■ DATA ■
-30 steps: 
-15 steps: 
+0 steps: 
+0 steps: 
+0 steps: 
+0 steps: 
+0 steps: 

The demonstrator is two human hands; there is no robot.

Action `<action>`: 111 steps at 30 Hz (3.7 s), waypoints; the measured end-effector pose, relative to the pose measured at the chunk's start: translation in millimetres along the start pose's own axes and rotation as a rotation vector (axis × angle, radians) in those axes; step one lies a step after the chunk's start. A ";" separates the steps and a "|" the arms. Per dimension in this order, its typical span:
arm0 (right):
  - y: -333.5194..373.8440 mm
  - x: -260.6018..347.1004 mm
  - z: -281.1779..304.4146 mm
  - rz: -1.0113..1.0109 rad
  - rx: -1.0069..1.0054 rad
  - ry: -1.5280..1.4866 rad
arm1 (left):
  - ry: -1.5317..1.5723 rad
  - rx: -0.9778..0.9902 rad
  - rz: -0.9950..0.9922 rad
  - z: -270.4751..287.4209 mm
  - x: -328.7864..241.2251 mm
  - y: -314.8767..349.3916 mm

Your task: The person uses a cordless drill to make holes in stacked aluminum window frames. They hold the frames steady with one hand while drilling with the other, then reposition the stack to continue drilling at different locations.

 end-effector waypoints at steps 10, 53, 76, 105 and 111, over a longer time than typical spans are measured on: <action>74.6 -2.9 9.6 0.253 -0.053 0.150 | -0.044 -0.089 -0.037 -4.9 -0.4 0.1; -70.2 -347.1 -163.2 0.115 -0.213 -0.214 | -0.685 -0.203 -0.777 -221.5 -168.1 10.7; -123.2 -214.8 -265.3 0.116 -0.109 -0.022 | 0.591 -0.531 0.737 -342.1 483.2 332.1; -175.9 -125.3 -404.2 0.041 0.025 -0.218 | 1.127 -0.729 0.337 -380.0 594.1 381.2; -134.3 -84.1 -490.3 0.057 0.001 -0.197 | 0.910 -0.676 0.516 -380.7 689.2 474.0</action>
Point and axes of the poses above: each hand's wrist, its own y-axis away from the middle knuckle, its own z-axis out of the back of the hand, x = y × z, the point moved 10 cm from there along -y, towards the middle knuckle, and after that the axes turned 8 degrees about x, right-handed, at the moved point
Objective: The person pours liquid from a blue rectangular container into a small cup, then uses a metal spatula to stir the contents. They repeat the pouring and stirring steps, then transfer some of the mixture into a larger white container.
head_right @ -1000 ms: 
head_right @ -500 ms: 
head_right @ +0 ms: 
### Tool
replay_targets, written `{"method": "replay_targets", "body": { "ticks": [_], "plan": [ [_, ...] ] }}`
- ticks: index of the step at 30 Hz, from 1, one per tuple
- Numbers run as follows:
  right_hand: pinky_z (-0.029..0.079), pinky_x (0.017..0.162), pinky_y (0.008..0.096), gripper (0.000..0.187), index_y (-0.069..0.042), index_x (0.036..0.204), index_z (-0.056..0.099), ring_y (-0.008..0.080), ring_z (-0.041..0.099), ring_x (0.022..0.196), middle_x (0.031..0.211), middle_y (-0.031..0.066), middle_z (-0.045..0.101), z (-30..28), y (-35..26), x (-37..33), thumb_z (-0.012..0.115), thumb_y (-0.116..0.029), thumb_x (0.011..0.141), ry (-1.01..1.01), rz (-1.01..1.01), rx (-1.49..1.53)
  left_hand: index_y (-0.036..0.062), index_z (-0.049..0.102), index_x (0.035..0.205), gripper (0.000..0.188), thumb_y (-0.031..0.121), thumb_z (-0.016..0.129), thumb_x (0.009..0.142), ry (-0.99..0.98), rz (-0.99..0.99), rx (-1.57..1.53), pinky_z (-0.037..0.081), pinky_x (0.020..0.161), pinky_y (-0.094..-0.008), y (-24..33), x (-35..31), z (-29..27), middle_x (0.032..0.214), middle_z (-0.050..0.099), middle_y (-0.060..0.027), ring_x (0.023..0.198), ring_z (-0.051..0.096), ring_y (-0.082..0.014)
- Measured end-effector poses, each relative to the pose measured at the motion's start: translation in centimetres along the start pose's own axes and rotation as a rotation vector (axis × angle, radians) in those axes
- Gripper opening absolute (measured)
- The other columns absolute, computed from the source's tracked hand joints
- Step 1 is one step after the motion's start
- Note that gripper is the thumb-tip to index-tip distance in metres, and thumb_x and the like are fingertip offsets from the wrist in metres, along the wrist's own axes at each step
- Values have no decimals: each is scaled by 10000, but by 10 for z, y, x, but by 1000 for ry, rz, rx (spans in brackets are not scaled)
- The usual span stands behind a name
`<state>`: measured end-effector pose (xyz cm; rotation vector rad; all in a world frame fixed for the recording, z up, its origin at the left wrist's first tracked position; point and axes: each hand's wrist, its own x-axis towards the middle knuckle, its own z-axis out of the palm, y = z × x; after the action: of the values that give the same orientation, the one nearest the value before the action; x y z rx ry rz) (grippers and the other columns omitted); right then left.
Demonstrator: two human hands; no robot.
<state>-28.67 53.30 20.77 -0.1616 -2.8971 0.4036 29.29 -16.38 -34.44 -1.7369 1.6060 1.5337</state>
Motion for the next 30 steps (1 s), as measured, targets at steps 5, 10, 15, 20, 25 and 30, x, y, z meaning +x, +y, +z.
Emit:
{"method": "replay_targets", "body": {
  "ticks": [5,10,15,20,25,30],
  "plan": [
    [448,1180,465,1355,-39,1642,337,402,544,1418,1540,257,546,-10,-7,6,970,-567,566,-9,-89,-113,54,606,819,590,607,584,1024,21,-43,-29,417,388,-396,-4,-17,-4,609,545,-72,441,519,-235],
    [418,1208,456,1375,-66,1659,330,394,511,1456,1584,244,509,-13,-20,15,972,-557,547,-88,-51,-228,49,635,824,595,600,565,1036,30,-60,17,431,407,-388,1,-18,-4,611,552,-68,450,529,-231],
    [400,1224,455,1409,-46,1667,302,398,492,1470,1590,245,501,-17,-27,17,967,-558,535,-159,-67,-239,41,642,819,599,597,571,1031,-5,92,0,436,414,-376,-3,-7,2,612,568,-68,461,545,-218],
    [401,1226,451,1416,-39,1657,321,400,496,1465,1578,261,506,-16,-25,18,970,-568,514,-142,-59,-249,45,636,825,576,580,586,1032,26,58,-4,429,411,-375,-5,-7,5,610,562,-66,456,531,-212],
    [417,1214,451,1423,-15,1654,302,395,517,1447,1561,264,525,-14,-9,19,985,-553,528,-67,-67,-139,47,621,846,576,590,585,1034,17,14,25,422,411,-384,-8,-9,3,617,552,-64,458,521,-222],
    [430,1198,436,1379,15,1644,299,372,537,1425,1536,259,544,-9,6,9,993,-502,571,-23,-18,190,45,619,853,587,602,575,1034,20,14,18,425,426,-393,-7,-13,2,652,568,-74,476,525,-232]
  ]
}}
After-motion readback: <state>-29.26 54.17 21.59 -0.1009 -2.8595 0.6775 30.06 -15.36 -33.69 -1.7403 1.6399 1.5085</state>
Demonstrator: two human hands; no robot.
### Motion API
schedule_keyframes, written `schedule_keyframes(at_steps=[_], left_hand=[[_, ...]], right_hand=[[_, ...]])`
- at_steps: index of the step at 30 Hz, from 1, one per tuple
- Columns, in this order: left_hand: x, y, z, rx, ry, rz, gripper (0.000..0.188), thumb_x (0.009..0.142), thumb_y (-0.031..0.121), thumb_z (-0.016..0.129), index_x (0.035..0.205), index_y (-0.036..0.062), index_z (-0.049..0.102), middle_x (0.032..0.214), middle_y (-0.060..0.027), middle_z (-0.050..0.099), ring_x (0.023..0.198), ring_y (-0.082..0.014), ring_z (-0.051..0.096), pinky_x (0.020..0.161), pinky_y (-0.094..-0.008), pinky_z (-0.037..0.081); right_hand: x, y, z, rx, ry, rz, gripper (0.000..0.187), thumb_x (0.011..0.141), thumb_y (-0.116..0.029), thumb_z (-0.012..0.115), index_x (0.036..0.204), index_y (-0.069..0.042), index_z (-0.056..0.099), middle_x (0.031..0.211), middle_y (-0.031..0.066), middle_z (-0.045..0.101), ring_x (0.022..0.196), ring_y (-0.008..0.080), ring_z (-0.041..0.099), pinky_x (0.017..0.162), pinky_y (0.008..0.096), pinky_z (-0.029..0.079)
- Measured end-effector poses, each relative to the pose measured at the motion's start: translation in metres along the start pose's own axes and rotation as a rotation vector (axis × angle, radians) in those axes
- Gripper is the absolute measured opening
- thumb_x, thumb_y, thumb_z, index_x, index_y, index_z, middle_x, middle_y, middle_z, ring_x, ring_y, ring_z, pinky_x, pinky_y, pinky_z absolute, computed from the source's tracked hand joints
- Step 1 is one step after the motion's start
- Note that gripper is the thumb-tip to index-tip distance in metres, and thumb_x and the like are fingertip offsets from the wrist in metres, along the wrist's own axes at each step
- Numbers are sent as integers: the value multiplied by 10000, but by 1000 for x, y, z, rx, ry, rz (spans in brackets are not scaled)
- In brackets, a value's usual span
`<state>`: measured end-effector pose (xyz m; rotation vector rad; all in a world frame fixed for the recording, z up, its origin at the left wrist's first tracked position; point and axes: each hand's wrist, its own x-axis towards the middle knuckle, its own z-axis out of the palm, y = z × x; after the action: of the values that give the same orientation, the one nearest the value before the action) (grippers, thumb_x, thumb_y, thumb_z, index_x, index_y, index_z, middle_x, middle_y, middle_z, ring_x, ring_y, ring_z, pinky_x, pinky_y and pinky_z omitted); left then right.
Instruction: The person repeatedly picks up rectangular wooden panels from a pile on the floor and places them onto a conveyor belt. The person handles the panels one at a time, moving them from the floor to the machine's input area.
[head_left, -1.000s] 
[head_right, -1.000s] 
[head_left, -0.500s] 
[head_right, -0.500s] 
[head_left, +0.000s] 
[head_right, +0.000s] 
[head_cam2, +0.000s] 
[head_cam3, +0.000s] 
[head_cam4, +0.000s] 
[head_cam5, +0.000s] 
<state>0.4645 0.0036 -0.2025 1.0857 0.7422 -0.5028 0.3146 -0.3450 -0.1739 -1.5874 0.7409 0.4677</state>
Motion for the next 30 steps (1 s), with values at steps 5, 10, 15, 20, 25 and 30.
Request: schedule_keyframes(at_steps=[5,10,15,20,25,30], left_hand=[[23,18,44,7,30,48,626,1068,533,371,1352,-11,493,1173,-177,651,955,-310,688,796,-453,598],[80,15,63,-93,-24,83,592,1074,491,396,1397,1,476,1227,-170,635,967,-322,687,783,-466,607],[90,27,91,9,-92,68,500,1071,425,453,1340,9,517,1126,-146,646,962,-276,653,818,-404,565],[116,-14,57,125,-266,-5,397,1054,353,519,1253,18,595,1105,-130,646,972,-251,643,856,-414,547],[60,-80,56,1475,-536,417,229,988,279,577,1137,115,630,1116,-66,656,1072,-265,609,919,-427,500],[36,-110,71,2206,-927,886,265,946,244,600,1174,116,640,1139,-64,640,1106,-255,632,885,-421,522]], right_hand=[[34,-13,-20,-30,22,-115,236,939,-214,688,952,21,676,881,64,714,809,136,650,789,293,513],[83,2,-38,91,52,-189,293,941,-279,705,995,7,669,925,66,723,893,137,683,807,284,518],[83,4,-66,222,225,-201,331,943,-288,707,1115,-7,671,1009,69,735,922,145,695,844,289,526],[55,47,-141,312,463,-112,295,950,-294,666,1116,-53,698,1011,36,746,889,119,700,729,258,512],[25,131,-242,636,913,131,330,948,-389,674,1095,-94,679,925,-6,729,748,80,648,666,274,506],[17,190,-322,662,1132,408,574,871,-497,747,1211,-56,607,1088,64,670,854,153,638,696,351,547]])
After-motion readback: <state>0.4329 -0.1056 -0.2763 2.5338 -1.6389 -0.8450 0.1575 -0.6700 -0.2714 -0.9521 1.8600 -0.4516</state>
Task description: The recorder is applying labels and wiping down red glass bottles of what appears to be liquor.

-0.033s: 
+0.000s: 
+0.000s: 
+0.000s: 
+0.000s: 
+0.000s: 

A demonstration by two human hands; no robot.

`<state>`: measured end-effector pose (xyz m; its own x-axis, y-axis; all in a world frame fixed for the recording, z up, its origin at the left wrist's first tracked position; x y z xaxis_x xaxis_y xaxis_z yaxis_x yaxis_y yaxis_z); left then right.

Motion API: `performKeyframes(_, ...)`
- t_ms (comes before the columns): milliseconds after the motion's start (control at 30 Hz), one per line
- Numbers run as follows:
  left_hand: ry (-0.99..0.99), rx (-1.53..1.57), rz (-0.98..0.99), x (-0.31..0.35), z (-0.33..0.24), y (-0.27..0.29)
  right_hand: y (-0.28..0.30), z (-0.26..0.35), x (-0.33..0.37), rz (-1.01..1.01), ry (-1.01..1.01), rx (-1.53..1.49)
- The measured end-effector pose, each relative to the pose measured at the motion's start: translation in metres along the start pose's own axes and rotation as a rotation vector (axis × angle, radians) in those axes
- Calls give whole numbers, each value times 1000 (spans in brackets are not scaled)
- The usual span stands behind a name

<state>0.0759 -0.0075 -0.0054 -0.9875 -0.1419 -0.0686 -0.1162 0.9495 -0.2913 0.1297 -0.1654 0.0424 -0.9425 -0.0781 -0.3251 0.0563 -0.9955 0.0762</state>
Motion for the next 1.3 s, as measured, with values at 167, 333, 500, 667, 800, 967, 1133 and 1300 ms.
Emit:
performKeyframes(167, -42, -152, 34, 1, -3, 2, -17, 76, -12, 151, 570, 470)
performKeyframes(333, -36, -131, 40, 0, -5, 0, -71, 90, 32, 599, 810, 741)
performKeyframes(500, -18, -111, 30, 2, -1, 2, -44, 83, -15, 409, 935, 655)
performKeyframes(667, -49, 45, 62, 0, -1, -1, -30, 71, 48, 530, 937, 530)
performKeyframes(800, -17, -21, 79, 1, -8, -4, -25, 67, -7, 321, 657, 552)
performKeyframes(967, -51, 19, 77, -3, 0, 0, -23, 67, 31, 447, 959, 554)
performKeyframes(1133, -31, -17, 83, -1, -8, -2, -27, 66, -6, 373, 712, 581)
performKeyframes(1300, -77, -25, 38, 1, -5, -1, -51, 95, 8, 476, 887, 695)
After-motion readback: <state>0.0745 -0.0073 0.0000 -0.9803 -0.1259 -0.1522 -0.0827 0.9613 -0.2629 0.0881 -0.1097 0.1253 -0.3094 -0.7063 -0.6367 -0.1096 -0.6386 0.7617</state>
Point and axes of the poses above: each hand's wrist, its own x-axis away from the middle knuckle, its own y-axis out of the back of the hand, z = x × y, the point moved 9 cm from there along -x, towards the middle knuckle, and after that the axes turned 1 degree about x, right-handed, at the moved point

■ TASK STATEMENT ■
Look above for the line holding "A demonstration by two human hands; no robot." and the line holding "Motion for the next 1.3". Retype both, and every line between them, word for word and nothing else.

■ RESULT ■
A demonstration by two human hands; no robot.

`<state>`: measured end-effector pose (xyz m; its own x-axis, y-axis; all in a world frame fixed for the recording, z up, its origin at the left wrist's first tracked position; x y z xaxis_x xaxis_y xaxis_z yaxis_x yaxis_y yaxis_z); left then right.

Motion API: `performKeyframes(_, ...)`
- t_ms (comes before the columns): milliseconds after the motion's start (control at 30 Hz), one per line
- Numbers run as follows:
  left_hand: ry (-0.99..0.99), rx (-1.53..1.57), rz (-0.98..0.99), x (-0.31..0.35), z (-0.33..0.24), y (-0.27..0.29)
  right_hand: y (-0.28..0.30), z (-0.26..0.35), x (-0.33..0.37), rz (-1.01..1.01), ry (-1.01..1.01), rx (-1.53..1.49)
- The measured end-effector pose, each relative to the pose measured at the motion's start: translation in metres along the start pose's own axes and rotation as a rotation vector (axis × angle, radians) in those axes
- Calls give whole numbers, each value times 1000 (spans in brackets are not scaled)
- The usual span stands behind a name

<state>0.0759 -0.0075 -0.0054 -0.9875 -0.1419 -0.0686 -0.1162 0.9495 -0.2913 0.1297 -0.1654 0.0424 -0.9425 -0.0781 -0.3251 0.0563 -0.9955 0.0762</state>
Motion for the next 1.3 s, as measured, with values at 167, 333, 500, 667, 800, 967, 1133 and 1300 ms.

Nothing else is part of this answer.